# Task
Work through the material beneath and count the lines that include "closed"; the answer is that number alone.

# Data block
[Start of Attachment]

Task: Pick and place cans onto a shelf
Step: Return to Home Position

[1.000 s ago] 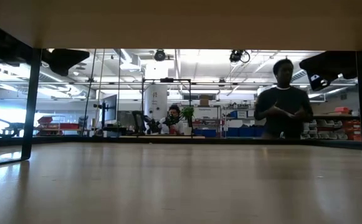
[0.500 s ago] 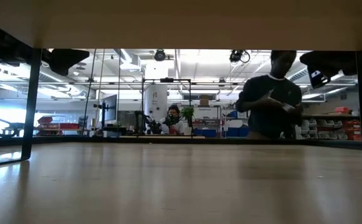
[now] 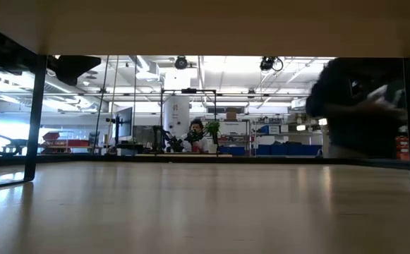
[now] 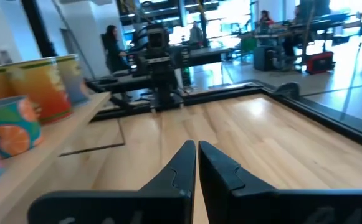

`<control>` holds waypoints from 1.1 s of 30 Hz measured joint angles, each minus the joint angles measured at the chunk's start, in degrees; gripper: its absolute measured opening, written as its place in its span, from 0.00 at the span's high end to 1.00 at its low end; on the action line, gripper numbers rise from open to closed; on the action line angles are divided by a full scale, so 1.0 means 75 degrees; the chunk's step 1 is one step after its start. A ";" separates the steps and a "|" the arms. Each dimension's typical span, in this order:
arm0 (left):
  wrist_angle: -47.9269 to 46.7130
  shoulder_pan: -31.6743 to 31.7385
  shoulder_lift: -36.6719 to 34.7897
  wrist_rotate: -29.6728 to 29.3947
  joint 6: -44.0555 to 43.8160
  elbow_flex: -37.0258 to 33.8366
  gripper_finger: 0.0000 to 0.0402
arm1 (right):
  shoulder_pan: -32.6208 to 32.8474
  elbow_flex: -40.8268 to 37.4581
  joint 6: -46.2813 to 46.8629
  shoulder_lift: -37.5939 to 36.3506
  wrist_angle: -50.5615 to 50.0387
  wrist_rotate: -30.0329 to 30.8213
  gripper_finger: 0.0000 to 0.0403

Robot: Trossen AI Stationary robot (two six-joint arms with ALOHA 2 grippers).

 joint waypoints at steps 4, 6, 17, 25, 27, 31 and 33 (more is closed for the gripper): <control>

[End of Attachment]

# Exercise answer
2